The burnout numbers deserve special attention. Before adopting the AI assistant, the cohort's mean burnout score sat at 2.7 on a five-point scale, hovering at the edge of "I am definitely burning out." After using the tool, it dropped to 2.0, representing "I am under stress, but I don't feel burned out." Among the subset of physicians who entered the study already experiencing burnout, the mean score fell from 3.4 to 2.4. The distribution shifted visibly and meaningfully.

And a 2025 multi-site ambulatory study of ambient AI documentation measured ratios of 6.91 for improved workflow ease and 4.95 for faster note completion after implementation, with benefits holding consistently across specialties and experience levels.

Objective outcomes

Self-report data is suggestive, but the Providence RCT also pulled objective metadata from Epic Signal Data. Clinicians using ACI showed statistically significant reductions in:

  • Pajama Time (after-hours charting): roughly 2.5 hours less per week
  • Minutes in notes per day: ~17 minutes less
  • Minutes in system per day: ~20 minutes less
  • Minutes outside scheduled hours: ~13 minutes less

The control group, which did not receive ACI, showed no comparable reduction, which is important because it rules out seasonality, workflow changes, and other confounders as explanations.
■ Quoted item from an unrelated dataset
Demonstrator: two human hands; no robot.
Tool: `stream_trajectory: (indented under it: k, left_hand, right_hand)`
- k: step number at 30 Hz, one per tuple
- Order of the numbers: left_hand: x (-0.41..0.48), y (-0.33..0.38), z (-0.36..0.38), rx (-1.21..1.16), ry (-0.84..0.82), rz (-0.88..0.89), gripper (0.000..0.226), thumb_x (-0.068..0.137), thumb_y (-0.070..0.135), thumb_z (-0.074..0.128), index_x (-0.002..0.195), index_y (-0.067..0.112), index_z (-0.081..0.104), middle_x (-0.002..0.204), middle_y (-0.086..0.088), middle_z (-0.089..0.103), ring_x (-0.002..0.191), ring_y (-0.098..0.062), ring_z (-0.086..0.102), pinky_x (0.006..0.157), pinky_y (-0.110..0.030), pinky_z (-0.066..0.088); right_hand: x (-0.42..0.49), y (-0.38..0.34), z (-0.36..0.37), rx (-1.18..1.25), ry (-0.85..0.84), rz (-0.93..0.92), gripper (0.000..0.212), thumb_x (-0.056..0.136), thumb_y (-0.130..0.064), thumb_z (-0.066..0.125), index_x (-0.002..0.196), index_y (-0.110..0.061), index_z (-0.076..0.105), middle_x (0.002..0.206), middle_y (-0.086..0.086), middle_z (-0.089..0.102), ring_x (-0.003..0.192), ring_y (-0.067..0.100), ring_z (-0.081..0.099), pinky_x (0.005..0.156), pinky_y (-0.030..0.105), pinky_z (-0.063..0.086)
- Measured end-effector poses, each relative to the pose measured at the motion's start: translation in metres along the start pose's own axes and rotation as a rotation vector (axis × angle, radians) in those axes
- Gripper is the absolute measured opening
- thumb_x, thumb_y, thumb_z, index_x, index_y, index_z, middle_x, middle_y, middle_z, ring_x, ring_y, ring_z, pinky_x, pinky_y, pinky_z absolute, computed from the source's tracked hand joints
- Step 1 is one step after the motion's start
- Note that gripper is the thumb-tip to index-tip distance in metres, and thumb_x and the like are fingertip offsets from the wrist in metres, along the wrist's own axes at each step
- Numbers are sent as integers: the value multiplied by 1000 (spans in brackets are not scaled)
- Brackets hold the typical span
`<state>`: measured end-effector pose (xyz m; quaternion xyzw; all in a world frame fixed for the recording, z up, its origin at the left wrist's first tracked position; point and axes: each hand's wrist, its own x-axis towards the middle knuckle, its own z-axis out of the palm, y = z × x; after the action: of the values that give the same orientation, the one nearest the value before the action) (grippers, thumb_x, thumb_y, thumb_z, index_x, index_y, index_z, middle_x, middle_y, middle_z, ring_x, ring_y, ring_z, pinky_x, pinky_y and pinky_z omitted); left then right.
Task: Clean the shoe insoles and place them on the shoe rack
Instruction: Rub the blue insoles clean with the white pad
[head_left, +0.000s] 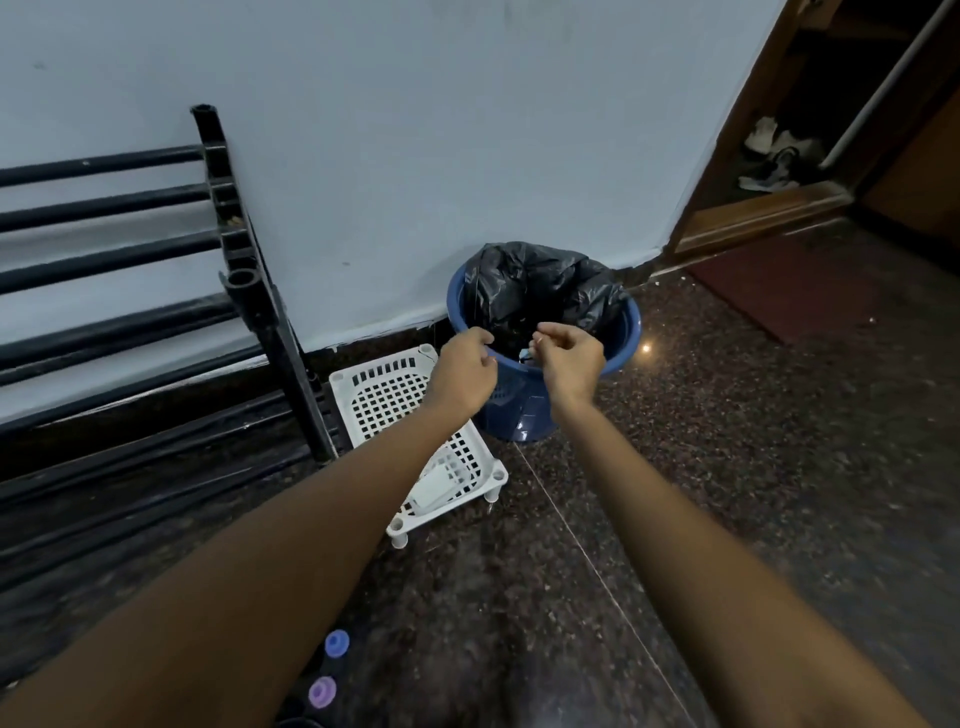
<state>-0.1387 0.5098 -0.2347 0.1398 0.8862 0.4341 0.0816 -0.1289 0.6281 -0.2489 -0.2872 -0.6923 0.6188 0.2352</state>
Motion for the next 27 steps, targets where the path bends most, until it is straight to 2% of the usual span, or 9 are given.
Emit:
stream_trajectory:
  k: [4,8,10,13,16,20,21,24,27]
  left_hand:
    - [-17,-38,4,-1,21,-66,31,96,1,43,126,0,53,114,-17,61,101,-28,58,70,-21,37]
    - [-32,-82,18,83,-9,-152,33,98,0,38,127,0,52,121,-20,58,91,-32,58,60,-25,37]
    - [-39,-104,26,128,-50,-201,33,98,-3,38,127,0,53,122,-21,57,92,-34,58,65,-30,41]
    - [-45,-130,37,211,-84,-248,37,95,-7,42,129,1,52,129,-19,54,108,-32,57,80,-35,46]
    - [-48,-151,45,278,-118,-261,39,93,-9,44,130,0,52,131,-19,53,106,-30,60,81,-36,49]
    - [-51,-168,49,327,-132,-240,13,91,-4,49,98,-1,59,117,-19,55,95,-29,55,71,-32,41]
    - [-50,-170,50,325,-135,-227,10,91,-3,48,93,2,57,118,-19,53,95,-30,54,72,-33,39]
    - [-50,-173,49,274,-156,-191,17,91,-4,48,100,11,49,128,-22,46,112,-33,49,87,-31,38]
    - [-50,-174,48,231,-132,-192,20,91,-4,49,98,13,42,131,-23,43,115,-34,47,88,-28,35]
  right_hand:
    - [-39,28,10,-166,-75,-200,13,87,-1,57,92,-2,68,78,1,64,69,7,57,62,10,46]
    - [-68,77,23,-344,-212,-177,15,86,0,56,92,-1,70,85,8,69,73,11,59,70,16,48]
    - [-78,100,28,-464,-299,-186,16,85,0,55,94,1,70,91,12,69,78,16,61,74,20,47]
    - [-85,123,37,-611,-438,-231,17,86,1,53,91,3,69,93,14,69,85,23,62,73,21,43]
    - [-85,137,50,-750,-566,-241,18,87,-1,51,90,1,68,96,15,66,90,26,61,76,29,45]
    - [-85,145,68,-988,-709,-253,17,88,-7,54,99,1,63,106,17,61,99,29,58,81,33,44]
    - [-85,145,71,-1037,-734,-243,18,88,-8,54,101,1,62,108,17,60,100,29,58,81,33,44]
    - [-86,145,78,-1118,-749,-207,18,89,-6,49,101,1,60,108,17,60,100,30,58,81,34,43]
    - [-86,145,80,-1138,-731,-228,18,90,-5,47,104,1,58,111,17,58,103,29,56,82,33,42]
What the evidence doesn't yet show

Reliable data on downstream clinical quality — diagnostic accuracy, appropriate order entry, patient safety events — is thinner. ACI adoption is moving faster than academic publishing cycles, so the evidence base is catching up in real time.

For health systems evaluating ACI today, the defensible position is: documentation burden and burnout outcomes are well supported, patient experience improvements are emerging, and direct clinical quality outcomes should be measured locally as part of any deployment.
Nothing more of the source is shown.